Regarding DMC responsibilities, the two guidance documents are fairly similar on safety monitoring.  In addition to any identified adverse events of particular concern, the 2006 guidance stated that the DMC should be provided with interim summaries of adverse events by treatment arm; the new draft guidance limits this to interim summaries of serious adverse events.  Similarly, the 2006 guidance stated that DMCs will not usually review in detail every adverse event reported, or even every serious adverse event; the new draft guidance is more agnostic on whether all serious adverse events should be reviewed (“the committee may elect to review all or just certain serious adverse events”).  The new draft guidance notes the practicalities of a DMC for short-term trials are not as well established as those for long-term trials.  It cautions that sponsors who consider DMCs for safety monitoring of short-term trials should ensure processes are in place to allow for timely DMC evaluations or oversight on data and safety.  Sponsors of short-term trials, such as those where enrollment is expected to be completed quickly or with short follow up, may find that establishing DMCs to review interim data/analysis may be “impractical and of little value.”
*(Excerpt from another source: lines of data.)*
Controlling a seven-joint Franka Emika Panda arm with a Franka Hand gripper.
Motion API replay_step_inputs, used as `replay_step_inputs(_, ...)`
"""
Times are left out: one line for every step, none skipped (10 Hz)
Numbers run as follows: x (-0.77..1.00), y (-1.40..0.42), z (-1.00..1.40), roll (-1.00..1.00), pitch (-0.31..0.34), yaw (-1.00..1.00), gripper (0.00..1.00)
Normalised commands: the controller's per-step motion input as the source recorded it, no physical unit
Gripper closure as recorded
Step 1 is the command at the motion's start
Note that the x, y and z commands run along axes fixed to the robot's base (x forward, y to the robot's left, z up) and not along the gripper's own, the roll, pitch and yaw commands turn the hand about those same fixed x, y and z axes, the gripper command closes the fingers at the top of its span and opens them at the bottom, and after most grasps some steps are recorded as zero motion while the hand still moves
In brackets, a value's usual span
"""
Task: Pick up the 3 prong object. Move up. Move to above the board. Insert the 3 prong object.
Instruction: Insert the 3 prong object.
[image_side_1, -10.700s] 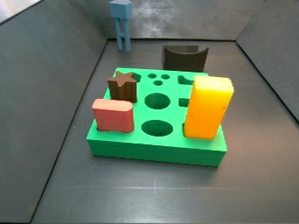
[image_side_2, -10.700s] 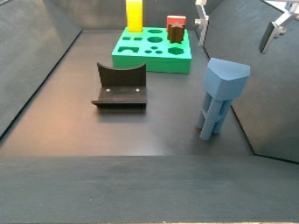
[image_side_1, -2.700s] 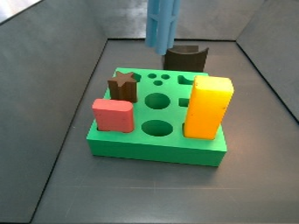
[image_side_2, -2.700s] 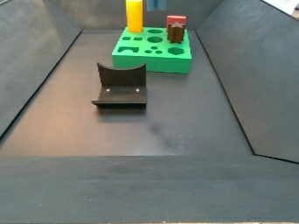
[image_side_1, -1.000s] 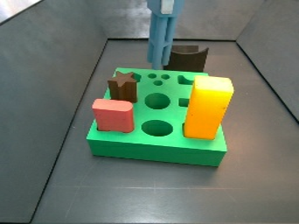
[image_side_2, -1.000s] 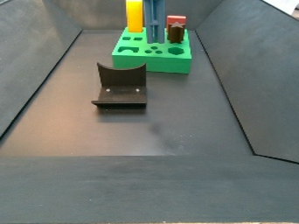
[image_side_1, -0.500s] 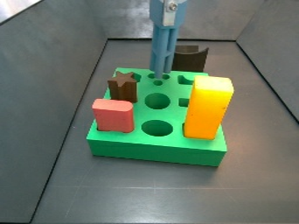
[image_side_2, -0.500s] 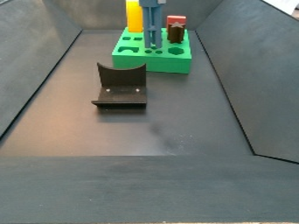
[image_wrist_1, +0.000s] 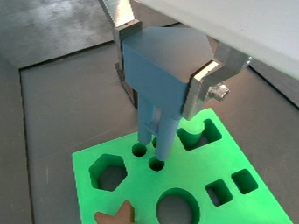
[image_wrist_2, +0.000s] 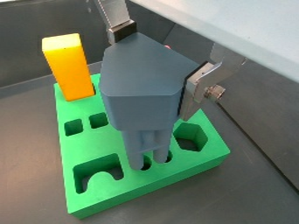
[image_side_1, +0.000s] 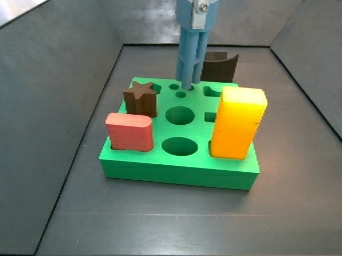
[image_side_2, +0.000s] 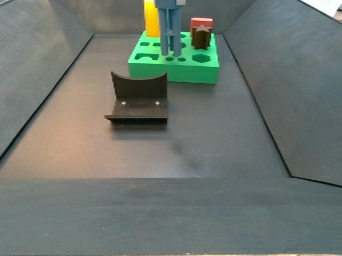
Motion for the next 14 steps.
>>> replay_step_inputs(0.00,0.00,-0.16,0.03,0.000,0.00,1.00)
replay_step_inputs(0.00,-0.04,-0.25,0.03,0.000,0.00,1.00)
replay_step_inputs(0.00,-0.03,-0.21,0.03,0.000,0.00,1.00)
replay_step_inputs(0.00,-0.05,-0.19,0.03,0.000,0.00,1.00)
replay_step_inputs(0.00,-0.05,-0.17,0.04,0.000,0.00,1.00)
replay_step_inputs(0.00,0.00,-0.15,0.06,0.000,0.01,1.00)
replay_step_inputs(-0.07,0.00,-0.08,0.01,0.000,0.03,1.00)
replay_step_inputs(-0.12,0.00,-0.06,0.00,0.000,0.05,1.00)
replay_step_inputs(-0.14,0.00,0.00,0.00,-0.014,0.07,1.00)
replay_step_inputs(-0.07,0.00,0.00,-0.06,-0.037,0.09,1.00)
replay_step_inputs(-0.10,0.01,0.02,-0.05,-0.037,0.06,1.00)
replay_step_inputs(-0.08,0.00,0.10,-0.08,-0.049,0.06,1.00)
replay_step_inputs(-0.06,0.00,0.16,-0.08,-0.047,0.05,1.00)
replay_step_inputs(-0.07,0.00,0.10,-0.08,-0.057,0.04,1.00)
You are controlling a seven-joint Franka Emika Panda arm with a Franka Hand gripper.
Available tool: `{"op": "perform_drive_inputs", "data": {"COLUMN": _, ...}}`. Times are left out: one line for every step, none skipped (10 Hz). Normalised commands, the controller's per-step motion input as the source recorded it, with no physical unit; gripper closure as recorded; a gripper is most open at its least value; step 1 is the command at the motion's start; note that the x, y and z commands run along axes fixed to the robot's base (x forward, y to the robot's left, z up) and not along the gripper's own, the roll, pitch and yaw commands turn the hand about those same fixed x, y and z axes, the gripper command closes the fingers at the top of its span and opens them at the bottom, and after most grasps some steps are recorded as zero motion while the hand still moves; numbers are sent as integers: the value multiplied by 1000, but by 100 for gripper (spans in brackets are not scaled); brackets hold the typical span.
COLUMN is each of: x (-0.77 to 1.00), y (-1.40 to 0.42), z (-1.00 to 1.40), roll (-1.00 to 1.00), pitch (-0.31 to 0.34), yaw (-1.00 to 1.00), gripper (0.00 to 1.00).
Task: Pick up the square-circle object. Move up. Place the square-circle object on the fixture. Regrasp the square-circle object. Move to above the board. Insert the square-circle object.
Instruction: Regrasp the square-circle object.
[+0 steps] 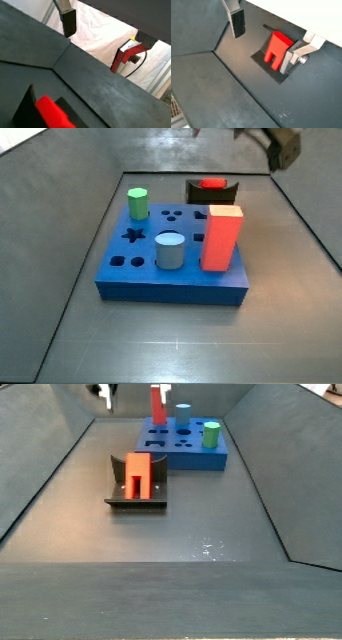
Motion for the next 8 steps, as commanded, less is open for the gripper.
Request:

Both guidances acknowledge that DMCs should have access to unblinded interim data and analyses, including analyses of effectiveness, and emphasize procedures to ensure that the sponsor and investigators in the study remain blinded.  The new guidance specifically recommends that the independent statistician performing those analyses for the DMC should be “clearly firewalled and have no role in modifications of the trial conduct.”  The 2006 guidance also contained an admonition that prematurely terminating studies of less serious outcomes based on effectiveness is “rarely appropriate;” this is absent in the new draft guidance.  Although the sponsor must keep in mind the impact of an early termination, this change appears to be reflective of an acknowledgement that it is perhaps more than just “rarely appropriate” for DMCs to recommend early termination for effectiveness when data are compelling and a false positive risk is acceptably low, even where outcomes are less serious.


Sponsors considering the use of DMCs (or DSMBs, DSMCs, IDMCs) should carefully consider the recommendations and advice provided in this draft guidance, even prior to its finalization. As reflected in the changes from the 2006 guidance, the new draft guidance describes how DMCs are increasingly used for a variety of critical functions as an independent body with access to unblinded data from the ongoing trial.  It is also reflective of evolving FDA perspectives, in addition to evolving regulatory science.  In addition to adjusting its recommendations in acknowledgement of expanding DMC roles, the new draft guidance is also more focused on the potential utility of DMCs, with most of the language removed describing where they should not be employed (early phase trials, etc.).  This blog post focuses on a few of the specific changes from the 2006 guidance to highlight some changing perspectives, but sponsors should review the new draft in detail to fully understand FDA’s recommendations.